Dec. 18, 2010 – on Osburn’s birthday – the Senate finally voted to deliver more than 60 votes to overcome Republican Sen. John McCain’s repeated and stubborn use of the filibuster to block repeal. There are echoes of political machinations of today.

There are crafty stories, as well, illustrating the absurdity of DADT. For instance, Army Sergeant Darren Manzella, Osburn writes, “was the epitome of the competent, well-regarded openly gay soldier who put a lie to the belief that his mere presence would weaken military readiness. He was out to his Army buddies and had even introduced them to his boyfriend.” In 2006 at Fort Hood, he started getting anonymous emails and “calls warning him that he was being watched and to ‘turn the flame down.’” He sought advice from his commanding officer which triggered an investigation, with which Manzella fully cooperated. The Army concluded he wasn’t gay and told him to go back to work. He was subsequently deployed to Iraq, then Kuwait, unsure whether a new commander would discharge him. 

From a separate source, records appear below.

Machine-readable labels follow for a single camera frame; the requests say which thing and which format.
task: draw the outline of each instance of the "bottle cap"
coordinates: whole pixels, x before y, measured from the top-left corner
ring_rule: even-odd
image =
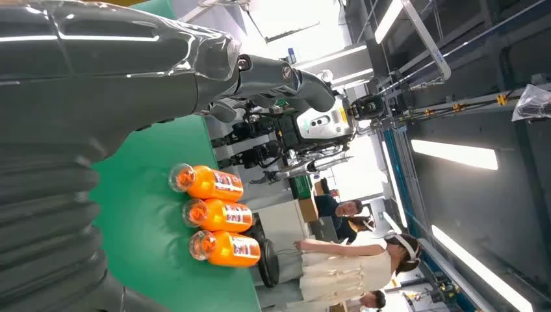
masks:
[[[199,199],[188,200],[182,209],[182,219],[190,228],[196,228],[203,224],[208,217],[207,203]]]
[[[191,256],[197,260],[206,260],[216,249],[216,237],[209,231],[199,231],[191,236],[189,251]]]
[[[170,170],[168,184],[176,192],[187,191],[195,182],[195,170],[188,164],[177,164]]]

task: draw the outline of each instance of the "bottle label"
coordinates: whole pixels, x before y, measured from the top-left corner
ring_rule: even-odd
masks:
[[[242,237],[232,237],[231,244],[233,245],[233,255],[236,257],[256,258],[253,255],[253,248],[256,247],[256,241]]]
[[[214,171],[214,187],[218,190],[230,190],[233,192],[242,192],[243,185],[238,177]]]
[[[251,211],[236,205],[225,205],[225,220],[227,223],[245,224],[245,216],[250,215]]]

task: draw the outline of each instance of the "orange juice bottle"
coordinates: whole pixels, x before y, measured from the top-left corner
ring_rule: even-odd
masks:
[[[185,224],[209,231],[245,232],[253,225],[253,213],[240,203],[211,198],[189,200],[182,210]]]
[[[188,192],[195,198],[218,198],[237,202],[243,195],[241,179],[207,166],[177,164],[172,168],[168,182],[176,192]]]
[[[252,267],[260,260],[259,243],[226,231],[199,231],[190,239],[191,256],[223,267]]]

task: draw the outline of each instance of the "white wall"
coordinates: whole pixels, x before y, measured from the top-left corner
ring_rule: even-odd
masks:
[[[353,158],[333,167],[340,200],[354,200],[383,192],[372,137],[355,138],[350,142],[350,151],[347,155],[353,155]]]
[[[334,53],[350,45],[350,35],[346,25],[339,25],[341,12],[337,0],[254,0],[250,7],[251,15],[264,36],[273,37],[287,31],[293,31],[315,25],[310,29],[297,32],[267,44],[267,49],[259,46],[250,49],[262,51],[263,56],[282,58],[287,49],[293,48],[298,62],[314,60]],[[244,16],[249,36],[257,31],[247,16]]]

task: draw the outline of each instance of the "green table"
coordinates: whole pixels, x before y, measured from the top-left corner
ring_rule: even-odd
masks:
[[[248,269],[211,266],[191,258],[196,231],[182,223],[186,194],[167,183],[177,163],[215,167],[205,121],[187,116],[132,133],[119,151],[96,165],[109,269],[126,286],[178,311],[260,311]]]

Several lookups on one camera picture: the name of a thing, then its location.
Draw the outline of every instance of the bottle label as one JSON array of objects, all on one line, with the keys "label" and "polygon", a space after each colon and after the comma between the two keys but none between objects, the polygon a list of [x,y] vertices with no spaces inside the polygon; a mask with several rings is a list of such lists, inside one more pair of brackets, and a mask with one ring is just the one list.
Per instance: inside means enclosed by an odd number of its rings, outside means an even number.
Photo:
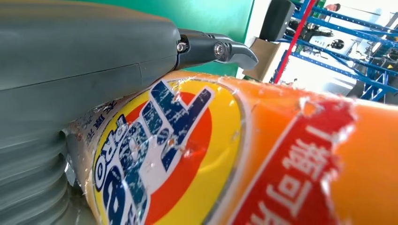
[{"label": "bottle label", "polygon": [[202,223],[240,151],[240,106],[227,87],[188,79],[160,80],[121,107],[93,161],[102,223]]}]

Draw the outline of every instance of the tide logo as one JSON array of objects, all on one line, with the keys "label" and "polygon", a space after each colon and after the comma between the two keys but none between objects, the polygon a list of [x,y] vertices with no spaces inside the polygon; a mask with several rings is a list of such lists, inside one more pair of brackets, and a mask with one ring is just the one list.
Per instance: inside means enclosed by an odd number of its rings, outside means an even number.
[{"label": "tide logo", "polygon": [[[180,91],[173,91],[171,86]],[[170,85],[159,81],[110,121],[93,164],[94,195],[102,223],[167,223],[169,214],[178,213],[187,202],[192,207],[198,201],[203,202],[201,213],[191,219],[204,219],[233,169],[240,139],[226,145],[231,150],[224,153],[220,167],[214,168],[222,176],[218,177],[221,182],[214,181],[216,188],[211,190],[216,191],[207,195],[203,192],[208,189],[206,181],[217,179],[206,175],[208,163],[222,155],[212,149],[226,140],[223,135],[219,141],[213,140],[217,138],[213,115],[218,116],[216,111],[221,110],[214,103],[227,100],[230,105],[230,99],[223,97],[232,97],[225,89],[220,97],[216,97],[217,92],[220,87],[212,83],[188,81]],[[232,108],[232,117],[240,122],[239,107]],[[230,120],[220,128],[236,125],[228,123]]]}]

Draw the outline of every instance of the blue rack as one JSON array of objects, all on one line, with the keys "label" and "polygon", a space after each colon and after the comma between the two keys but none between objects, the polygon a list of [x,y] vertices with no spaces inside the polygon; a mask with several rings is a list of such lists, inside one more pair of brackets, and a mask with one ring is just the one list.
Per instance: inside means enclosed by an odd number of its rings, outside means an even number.
[{"label": "blue rack", "polygon": [[[309,0],[305,0],[303,3],[295,3],[297,10],[293,14],[293,17],[297,18],[297,19],[301,19],[306,7],[308,6],[308,3],[309,3]],[[349,35],[352,35],[355,37],[359,37],[361,39],[369,40],[374,43],[380,43],[381,47],[386,48],[387,50],[391,49],[391,48],[398,48],[398,42],[381,38],[381,36],[384,36],[384,35],[389,36],[389,37],[398,37],[398,30],[396,30],[396,29],[383,27],[378,24],[355,19],[355,18],[352,18],[349,16],[345,16],[345,15],[341,15],[341,14],[338,14],[335,12],[327,11],[325,9],[318,8],[318,7],[313,7],[312,11],[318,12],[318,13],[321,13],[324,15],[328,15],[333,18],[338,18],[338,19],[341,19],[344,21],[349,21],[354,24],[359,24],[361,26],[370,28],[372,30],[351,30],[346,27],[338,26],[338,25],[323,21],[321,19],[318,19],[318,18],[315,18],[312,16],[307,18],[308,23],[314,23],[314,24],[320,25],[322,27],[329,28],[331,30],[337,30],[337,31],[340,31],[340,32],[343,32],[343,33],[346,33],[346,34],[349,34]],[[285,35],[282,40],[279,40],[279,42],[290,43],[291,40],[292,40],[292,37]],[[366,61],[353,59],[351,57],[348,57],[347,55],[336,53],[334,51],[310,44],[303,40],[298,40],[296,42],[296,44],[312,48],[313,50],[318,50],[320,52],[327,53],[332,58],[334,58],[336,61],[347,66],[351,71],[353,71],[353,73],[348,72],[346,70],[342,70],[342,69],[327,65],[323,62],[319,62],[315,59],[303,56],[299,53],[296,53],[296,52],[291,53],[291,56],[293,56],[293,57],[311,62],[318,66],[333,70],[335,72],[341,73],[348,77],[351,77],[356,80],[364,82],[365,86],[364,86],[363,94],[360,97],[361,99],[367,99],[367,100],[371,100],[371,101],[379,101],[387,92],[392,92],[392,93],[398,92],[397,88],[391,87],[388,83],[389,76],[398,76],[398,72],[396,72],[396,71],[386,69],[386,68],[380,67],[378,65],[375,65],[375,64],[372,64],[372,63],[369,63]],[[354,63],[356,63],[358,65],[366,67],[367,68],[366,73],[363,74],[359,70],[349,67],[347,65],[347,61],[353,61]]]}]

SLDN reached out to Manzella to see if he’d be willing to do a 60 Minutes interview, explaining the pros and cons if he went forward. He said yes, but how to do it knowing the Army wouldn’t grant permission? SLDN communications director Steve Ralls came up with a plan. “Manzella signed up to run in the Army marathon in Kuwait. At a predetermined point, he veered off-course to a waiting car that whisked him to a hotel, where he changed into civilian clothes and met with correspondent Lesley Stahl. After the interview, he changed back into his running clothes, the crew doused him with sweaty water, and the car whisked him back so he could cross the finish line,” Osburn writes. “Once the segment was broadcast, the Army could no longer pretend that Manzella wasn’t gay, or that ‘Don’t Ask, Don’t Tell’ was a law with an on-off switch. He was discharged six months later and became one of the many vocal advocates for repeal.”

Darren Manzella, gay news, Washington Blade
Darren Manzella in 2008. (Washington Blade file photo by Henry Linser)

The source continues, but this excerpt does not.